The bank also identified assets worth an additional $12.7 billion that it will sell in order to free up capital, resulting in a pretax charge of $709 million when it booked the assets at their current market value.

“We are very much on track,” John C. Gerspach, Citigroup’s chief financial officer, said on a conference call with reporters. “We are going to continue to make progress but it will be at a reduced pace from where we were in 2010.”

Federal regulators acknowledged Citi’s progress when they approved Mr. Pandit’s plan to reinstate the dividend in early May at a token one-tenth of a penny per share. But unlike several major competitors that announced large share buyback programs, Mr. Pandit has said that the bank is unlikely to buy back stock until sometime in 2012.

Meanwhile, the company faces rising costs, especially in its loan servicing business. And unlike JPMorgan Chase, Citigroup did not book a large upfront charge to reflect the higher operating costs required to meet the new servicing requirements outlined in a regulatory enforcement order issued last week.

Instead, Citi officials expect operating costs for the mortgage business to rise about $25 million to $35 million per quarter as it hires as many as 500 new employees to handle the increased volume of foreclosures.

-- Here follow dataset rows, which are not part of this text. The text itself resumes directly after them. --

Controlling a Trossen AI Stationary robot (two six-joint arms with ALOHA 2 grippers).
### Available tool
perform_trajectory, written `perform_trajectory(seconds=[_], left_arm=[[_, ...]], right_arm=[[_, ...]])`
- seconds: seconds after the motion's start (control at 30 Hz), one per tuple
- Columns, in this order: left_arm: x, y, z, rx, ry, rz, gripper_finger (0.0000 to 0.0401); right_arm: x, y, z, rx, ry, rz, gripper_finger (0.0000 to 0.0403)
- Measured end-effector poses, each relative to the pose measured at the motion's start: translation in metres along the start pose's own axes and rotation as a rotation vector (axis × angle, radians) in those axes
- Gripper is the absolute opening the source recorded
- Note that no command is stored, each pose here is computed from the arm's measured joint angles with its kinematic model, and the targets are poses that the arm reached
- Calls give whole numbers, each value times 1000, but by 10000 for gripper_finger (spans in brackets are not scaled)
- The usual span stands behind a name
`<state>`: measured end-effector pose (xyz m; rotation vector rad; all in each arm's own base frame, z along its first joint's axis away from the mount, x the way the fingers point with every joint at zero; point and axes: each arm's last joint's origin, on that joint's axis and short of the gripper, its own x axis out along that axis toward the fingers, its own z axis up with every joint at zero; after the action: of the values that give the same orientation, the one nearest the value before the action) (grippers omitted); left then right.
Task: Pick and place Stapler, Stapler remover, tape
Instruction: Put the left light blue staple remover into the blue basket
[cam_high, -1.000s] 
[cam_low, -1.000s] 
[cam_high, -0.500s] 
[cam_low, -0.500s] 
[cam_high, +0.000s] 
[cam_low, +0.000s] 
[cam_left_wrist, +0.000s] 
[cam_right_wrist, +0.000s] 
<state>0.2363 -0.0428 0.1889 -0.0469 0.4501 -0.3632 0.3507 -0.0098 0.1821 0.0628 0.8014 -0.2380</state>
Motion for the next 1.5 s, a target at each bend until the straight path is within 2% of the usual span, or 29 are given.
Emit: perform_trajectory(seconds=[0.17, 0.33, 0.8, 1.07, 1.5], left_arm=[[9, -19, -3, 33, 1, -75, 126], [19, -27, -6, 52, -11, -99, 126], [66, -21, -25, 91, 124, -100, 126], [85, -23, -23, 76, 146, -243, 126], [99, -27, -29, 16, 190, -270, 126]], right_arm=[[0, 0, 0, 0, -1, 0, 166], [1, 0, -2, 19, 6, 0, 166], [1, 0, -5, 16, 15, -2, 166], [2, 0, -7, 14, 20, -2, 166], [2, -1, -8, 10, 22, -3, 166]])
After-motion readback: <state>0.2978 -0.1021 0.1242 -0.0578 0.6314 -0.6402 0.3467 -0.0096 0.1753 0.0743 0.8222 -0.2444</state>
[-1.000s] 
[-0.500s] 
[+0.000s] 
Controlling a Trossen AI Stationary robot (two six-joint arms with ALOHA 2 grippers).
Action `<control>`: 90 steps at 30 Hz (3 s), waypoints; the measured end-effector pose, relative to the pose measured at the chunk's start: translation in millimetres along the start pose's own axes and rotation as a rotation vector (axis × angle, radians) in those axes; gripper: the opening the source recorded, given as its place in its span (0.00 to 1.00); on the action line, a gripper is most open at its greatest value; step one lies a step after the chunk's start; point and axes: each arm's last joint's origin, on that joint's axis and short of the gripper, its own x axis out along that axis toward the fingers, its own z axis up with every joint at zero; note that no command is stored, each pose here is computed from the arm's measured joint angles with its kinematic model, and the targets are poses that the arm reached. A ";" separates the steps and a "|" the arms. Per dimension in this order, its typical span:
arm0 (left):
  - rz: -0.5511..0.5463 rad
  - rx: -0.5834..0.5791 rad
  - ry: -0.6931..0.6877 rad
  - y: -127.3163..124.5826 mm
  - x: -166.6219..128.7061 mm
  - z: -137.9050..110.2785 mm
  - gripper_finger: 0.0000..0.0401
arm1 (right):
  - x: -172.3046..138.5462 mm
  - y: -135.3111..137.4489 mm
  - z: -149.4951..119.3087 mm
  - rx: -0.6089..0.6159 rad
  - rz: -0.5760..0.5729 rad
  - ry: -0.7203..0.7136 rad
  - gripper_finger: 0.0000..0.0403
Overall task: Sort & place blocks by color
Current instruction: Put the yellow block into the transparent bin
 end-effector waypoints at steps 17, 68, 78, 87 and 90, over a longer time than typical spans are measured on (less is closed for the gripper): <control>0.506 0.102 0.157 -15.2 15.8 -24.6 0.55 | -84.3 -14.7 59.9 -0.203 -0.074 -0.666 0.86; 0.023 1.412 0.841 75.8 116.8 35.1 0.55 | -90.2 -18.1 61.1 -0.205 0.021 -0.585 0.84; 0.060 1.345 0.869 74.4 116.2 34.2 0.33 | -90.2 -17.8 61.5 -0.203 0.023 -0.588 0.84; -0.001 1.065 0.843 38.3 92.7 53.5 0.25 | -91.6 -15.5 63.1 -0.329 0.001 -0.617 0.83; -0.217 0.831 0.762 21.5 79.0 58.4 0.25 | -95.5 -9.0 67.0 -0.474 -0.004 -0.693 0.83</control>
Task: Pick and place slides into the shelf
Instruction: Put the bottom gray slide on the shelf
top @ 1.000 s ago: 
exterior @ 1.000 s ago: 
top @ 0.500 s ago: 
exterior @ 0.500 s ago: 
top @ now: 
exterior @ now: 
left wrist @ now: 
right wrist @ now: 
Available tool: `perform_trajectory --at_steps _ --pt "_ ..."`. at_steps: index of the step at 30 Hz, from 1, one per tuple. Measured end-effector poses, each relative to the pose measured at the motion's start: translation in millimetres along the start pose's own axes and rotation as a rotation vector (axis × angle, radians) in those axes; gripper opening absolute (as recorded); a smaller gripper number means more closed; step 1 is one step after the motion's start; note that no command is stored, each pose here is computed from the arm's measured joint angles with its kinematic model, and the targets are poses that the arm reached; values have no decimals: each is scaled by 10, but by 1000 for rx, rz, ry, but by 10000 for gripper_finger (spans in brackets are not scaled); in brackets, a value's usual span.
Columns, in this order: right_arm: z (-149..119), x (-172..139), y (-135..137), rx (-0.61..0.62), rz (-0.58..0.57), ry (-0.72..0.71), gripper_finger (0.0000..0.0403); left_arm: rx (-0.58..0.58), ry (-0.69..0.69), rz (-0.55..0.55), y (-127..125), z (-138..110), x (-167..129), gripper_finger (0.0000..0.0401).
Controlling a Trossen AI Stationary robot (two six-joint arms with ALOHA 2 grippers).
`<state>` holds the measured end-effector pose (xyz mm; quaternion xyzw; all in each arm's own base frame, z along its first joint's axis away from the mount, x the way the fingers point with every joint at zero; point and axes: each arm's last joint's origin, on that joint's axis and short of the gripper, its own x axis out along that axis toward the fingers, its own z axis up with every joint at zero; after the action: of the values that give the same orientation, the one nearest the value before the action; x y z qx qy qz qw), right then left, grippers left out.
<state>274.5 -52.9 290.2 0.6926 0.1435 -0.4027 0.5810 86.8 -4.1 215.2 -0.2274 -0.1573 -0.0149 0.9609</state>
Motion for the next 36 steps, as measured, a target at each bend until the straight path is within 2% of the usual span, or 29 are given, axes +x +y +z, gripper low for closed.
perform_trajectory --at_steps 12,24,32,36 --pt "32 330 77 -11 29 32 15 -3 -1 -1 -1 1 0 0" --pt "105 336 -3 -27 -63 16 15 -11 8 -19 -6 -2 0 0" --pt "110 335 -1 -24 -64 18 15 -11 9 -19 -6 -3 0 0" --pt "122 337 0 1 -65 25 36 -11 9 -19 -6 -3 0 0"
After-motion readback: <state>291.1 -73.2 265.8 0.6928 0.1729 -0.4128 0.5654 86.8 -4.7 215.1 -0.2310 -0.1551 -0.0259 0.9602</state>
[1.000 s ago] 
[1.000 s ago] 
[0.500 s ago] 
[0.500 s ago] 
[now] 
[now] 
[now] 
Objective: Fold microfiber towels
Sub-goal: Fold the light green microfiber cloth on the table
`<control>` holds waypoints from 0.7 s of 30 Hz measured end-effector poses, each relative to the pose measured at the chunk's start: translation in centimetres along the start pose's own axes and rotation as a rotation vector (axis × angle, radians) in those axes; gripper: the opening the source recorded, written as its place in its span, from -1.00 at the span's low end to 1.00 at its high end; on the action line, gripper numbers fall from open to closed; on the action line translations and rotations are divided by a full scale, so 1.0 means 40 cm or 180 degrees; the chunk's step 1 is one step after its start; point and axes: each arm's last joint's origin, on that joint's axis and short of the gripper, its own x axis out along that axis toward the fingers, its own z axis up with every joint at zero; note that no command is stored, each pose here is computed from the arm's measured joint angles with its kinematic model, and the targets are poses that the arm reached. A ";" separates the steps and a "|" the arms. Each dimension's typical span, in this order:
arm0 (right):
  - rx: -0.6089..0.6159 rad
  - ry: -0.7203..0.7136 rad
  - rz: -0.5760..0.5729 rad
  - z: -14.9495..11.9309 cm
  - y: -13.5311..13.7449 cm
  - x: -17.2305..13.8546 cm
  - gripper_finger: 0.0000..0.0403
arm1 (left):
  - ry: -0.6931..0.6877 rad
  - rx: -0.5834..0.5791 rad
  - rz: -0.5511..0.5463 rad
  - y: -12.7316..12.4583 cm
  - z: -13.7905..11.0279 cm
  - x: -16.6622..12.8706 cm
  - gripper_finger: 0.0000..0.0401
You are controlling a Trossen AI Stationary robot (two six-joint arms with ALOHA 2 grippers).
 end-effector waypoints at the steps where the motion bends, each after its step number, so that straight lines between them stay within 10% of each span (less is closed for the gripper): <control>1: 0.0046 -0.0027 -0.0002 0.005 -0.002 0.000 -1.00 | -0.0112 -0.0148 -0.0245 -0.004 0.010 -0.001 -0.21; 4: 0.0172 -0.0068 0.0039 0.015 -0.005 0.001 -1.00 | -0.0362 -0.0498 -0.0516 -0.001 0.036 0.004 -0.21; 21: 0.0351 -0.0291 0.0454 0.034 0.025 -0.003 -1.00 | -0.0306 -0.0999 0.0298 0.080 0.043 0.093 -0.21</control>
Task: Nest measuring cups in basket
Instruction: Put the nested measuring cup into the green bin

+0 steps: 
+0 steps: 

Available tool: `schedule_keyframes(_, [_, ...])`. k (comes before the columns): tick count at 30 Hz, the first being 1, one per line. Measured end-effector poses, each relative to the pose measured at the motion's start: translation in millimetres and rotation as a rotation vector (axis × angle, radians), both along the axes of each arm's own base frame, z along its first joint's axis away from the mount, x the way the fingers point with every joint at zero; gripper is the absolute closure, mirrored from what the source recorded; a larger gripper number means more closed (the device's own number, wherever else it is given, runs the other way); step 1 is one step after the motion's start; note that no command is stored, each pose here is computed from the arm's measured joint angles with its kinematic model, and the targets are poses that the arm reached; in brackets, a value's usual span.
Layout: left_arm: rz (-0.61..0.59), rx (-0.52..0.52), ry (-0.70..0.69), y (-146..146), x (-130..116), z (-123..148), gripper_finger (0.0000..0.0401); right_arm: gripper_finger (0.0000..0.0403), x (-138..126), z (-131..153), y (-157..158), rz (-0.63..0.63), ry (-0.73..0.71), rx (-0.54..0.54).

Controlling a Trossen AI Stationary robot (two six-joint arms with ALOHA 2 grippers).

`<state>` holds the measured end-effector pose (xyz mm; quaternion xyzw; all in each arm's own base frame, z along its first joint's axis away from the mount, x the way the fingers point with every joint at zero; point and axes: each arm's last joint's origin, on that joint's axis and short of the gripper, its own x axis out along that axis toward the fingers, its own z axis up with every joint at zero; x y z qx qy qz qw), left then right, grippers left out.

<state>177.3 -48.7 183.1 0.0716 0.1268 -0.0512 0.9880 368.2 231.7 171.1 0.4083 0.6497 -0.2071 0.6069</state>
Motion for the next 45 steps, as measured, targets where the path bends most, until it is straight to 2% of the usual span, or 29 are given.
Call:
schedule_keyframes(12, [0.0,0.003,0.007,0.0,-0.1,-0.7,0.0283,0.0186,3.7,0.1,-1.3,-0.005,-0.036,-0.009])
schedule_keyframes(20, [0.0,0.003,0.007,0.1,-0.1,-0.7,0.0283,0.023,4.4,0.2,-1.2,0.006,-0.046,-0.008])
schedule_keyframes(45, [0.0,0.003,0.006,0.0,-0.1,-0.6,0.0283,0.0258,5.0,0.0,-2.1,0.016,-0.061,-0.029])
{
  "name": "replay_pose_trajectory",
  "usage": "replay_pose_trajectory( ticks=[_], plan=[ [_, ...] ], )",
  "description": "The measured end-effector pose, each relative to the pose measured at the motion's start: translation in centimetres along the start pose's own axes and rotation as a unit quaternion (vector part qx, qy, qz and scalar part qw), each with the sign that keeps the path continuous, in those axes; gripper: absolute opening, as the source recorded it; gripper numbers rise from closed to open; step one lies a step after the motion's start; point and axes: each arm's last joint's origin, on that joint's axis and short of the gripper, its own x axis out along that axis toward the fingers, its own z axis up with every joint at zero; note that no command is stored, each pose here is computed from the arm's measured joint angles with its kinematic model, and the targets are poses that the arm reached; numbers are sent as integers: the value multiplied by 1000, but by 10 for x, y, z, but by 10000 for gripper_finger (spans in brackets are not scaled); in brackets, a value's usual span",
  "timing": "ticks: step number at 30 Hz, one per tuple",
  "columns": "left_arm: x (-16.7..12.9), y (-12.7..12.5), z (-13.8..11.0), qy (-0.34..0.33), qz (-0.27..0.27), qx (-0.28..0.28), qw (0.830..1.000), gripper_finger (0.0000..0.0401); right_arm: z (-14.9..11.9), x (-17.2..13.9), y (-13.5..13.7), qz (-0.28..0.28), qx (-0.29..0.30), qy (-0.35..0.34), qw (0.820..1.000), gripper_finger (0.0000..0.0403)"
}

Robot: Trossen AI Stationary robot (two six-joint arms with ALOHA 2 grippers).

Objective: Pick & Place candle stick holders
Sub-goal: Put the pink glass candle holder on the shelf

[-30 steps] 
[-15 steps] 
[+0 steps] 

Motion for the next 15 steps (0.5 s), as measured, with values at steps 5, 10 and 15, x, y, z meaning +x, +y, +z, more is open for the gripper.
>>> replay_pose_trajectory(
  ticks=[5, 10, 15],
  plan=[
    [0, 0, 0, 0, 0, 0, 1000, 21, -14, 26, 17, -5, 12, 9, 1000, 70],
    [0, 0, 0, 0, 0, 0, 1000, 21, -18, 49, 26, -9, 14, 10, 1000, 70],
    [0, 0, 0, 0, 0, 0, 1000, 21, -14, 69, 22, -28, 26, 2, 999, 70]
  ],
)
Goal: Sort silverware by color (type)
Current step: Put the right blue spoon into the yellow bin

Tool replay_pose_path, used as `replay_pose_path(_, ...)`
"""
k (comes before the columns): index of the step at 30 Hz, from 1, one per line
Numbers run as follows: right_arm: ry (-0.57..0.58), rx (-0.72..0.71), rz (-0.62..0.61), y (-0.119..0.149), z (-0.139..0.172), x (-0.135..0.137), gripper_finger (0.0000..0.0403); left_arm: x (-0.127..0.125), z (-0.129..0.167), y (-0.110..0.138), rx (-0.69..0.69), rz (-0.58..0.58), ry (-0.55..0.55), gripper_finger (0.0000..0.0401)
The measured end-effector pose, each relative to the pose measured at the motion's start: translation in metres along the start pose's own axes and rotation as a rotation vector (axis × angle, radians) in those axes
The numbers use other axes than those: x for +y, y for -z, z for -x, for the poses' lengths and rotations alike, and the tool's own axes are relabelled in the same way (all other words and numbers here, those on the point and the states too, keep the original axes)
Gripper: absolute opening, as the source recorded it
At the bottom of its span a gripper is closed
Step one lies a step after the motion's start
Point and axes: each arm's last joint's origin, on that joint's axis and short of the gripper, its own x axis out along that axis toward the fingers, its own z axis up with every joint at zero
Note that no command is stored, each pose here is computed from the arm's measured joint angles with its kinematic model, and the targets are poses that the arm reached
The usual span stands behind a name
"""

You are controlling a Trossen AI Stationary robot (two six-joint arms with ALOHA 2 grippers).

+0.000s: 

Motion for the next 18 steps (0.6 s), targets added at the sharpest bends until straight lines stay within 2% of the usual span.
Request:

The bank also expects to take additional charges tied to the overhaul of its servicing business, which could total as much as $40 million to $50 million over the next few quarters.

Citi, like most of its big competitors, also faces an array of legal claims from Fannie Mae, Freddie Mac and other investors who say that the bank sold them securities backed by faulty mortgage loans. Mr. Gerspach said Citi had added about $122 million to its reserves to cover those potential liabilities.

Citigroup’s investment banking profit fell by 46 percent, to $1.7 billion, from a year ago, when the trading environment was much stronger.

Investment banking fees fell 18 percent amid a slowdown in its merger advisory business as well as slower stock and bond underwriting.

Trading revenue from its fixed income, commodities and currency group, which long drove the bank’s growth, dropped 29 percent. Trading revenue from equities fell 19 percent.

Overseas, the news was mixed. For several quarters, the bank’s consumer businesses in Asia and Latin America have been one of the few bright spots.

Loan losses eased more quickly in those regions than in the United States, and corporate lending has been picking up in those areas. Nearly 70 percent of earnings from Citi’s core operations came from overseas in the first quarter.


This post has been revised to reflect the following correction:

Correction: April 18, 2011

An earlier version of this article misstated the size of the first-quarter loss at Citi Holdings. It reported a loss of $608 million.